REQUIREMENT
If a line in the entries contains the word "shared", list it.

INPUT DATA
>>>

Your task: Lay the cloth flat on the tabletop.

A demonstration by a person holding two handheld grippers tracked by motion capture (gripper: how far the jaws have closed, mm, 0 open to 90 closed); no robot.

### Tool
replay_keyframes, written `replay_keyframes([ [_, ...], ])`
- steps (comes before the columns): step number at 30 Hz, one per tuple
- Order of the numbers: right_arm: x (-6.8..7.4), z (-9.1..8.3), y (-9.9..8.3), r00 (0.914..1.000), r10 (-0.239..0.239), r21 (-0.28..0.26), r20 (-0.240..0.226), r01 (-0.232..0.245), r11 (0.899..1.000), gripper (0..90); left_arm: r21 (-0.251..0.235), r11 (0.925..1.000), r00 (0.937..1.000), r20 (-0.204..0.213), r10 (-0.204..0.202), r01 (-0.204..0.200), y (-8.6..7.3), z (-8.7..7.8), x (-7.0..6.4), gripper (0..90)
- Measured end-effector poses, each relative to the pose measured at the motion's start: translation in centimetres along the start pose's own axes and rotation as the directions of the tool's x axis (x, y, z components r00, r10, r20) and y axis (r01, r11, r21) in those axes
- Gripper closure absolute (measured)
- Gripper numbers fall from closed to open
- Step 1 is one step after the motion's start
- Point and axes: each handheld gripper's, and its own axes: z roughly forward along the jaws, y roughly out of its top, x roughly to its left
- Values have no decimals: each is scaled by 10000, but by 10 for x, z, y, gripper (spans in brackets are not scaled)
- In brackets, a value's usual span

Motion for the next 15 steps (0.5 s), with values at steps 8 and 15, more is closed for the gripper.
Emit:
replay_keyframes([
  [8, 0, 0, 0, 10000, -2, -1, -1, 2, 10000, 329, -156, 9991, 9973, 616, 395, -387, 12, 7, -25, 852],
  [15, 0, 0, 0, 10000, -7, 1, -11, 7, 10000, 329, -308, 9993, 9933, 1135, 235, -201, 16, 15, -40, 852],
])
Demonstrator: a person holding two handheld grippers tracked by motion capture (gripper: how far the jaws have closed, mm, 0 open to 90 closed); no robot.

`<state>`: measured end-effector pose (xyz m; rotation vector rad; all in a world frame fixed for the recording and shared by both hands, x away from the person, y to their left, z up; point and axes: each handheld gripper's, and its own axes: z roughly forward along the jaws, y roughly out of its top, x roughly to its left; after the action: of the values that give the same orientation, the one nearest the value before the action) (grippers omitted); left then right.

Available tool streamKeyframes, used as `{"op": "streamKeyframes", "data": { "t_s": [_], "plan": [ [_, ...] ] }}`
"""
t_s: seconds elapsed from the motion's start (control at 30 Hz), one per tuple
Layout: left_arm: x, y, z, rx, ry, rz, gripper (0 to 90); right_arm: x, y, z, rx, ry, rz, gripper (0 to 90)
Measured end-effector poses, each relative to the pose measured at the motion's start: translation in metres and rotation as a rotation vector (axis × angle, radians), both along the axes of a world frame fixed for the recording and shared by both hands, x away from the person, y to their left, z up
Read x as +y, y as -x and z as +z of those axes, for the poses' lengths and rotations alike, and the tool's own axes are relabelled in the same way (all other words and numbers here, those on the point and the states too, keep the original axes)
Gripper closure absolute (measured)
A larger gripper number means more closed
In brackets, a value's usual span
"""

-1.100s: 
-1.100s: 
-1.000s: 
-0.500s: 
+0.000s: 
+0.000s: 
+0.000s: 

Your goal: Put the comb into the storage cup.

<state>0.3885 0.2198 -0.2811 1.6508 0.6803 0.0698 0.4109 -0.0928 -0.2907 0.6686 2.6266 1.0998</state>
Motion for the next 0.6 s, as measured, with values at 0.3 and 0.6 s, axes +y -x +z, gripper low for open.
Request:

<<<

SOLUTION TO THE PROBLEM
`<state>`: measured end-effector pose (xyz m; rotation vector rad; all in a world frame fixed for the recording and shared by both hands, x away from the person, y to their left, z up; point and axes: each handheld gripper's, and its own axes: z roughly forward along the jaws, y roughly out of its top, x roughly to its left; after the action: of the values that give the same orientation, the one nearest the value before the action) (grippers omitted); left then right.
Measured end-effector poses, each relative to the pose measured at the motion's start: translation in metres and rotation as a rotation vector (axis × angle, radians), both along the axes of a world frame fixed for the recording and shared by both hands, x away from the person, y to their left, z up

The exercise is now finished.